Glad you like that vid too.
That helmet is too big though, it makes super shaky video.

Some people can't drop a 3 foot cliff, seeing someone drop a 3 foot cliff. That's more realistic, more attainable.

I have a blast when I snowboard, that's all that matters.

I don't claim to be the best snowboarder in the world.
Not even close, but I don't ride what most people ride.

I'm not a park rat anymore.
That's fantastic that you are.
WOOP-DE-FUCKIN'-DO 

So while you may be better @ doin' ballerina spins in your big park.

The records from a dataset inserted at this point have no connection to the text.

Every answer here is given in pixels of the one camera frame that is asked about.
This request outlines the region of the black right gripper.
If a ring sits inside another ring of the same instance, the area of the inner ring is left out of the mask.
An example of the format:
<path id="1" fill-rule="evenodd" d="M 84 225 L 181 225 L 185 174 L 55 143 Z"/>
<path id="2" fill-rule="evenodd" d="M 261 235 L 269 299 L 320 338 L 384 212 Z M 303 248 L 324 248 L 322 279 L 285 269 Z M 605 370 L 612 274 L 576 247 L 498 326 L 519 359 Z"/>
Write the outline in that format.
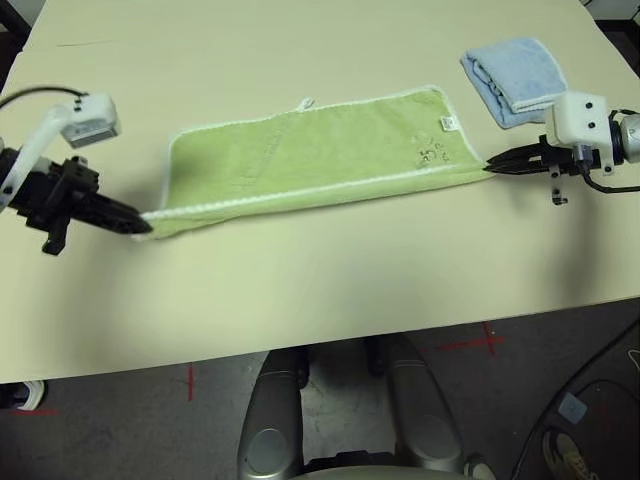
<path id="1" fill-rule="evenodd" d="M 531 175 L 547 172 L 551 181 L 551 200 L 564 205 L 568 199 L 562 193 L 562 176 L 582 176 L 601 167 L 600 152 L 585 144 L 571 147 L 552 146 L 545 135 L 539 143 L 511 148 L 491 157 L 485 170 L 502 175 Z"/>

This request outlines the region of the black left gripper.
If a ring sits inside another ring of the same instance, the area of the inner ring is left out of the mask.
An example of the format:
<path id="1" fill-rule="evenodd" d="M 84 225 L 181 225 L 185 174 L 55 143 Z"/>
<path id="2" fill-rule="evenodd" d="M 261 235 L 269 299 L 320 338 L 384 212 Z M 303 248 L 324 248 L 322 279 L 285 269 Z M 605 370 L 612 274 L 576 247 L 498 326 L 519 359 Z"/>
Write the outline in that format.
<path id="1" fill-rule="evenodd" d="M 66 246 L 72 220 L 121 235 L 147 234 L 152 227 L 133 207 L 98 194 L 99 173 L 74 156 L 52 162 L 45 172 L 32 171 L 9 203 L 26 226 L 43 231 L 45 254 L 57 256 Z"/>

I know I'm riding gnarlier terrain than you.
Fact. haha

Your mtn may have it? But you ain't ridin' it. 

Why did you even reply in this thread?

:finger1:
TT


----------



## Manicmouse

More fun watching these vids and pics than doing work :hairy:

Hey guess my job sucks!!


----------



## timmytard

Manicmouse said:


> More fun watching these vids and pics than doing work :hairy:
> 
> Hey guess my job sucks!!


Haha, post # 666


TT


----------



## linvillegorge

Dude, you talk more shit on this forum than anyone else by a long shot about your riding of gnarly terrain. You're obviously super proud of this little rock drop, which is awesome. Great job, glad you had fun. But, for someone who acts like he's riding lines on the regular that Xavier De Le Rue would have second thoughts about, it seems mighty tame to be so proud of it.


----------



## ShredLife




----------



## BurtonAvenger

timmytard said:


> Glad you like that vid too.
> That helmet is too big though, it makes super shaky video.
> 
> Some people can't drop a 3 foot cliff, seeing someone drop a 3 foot cliff. That's more realistic, more attainable.
> 
> I have a blast when I snowboard, that's all that matters.
> 
> I don't claim to be the best snowboarder in the world.
> Not even close, but I don't ride what most people ride.
> 
> I'm not a park rat anymore.
> That's fantastic that you are.
> WOOP-DE-FUCKIN'-DO
> 
> So while you may be better @ doin' ballerina spins in your big park.
> 
> I know I'm riding gnarlier terrain than you.
> Fact. haha
> 
> Your mtn may have it? But you ain't ridin' it.
> 
> Why did you even reply in this thread?
> 
> :finger1:
> TT





linvillegorge said:


> Dude, you talk more shit on this forum than anyone else by a long shot about your riding of gnarly terrain. You're obviously super proud of this little rock drop, which is awesome. Great job, glad you had fun. But, for someone who acts like he's riding lines on the regular that Xavier De Le Rue would have second thoughts about, it seems mighty tame to be so proud of it.


^THIS! Seriously, THIS!

Oh does little Timmy want to play the big bad game of lets wave my penis around and say it's bigger? Seriously do you suffer from some sort of mental disorder? I know you like to beat around the bush on this one so why don't you just say if you do or don't so we can all finally figure out once and for all what are your triggers. It would answer all the questions a lot of us have about you and your obviously fragile mental state. 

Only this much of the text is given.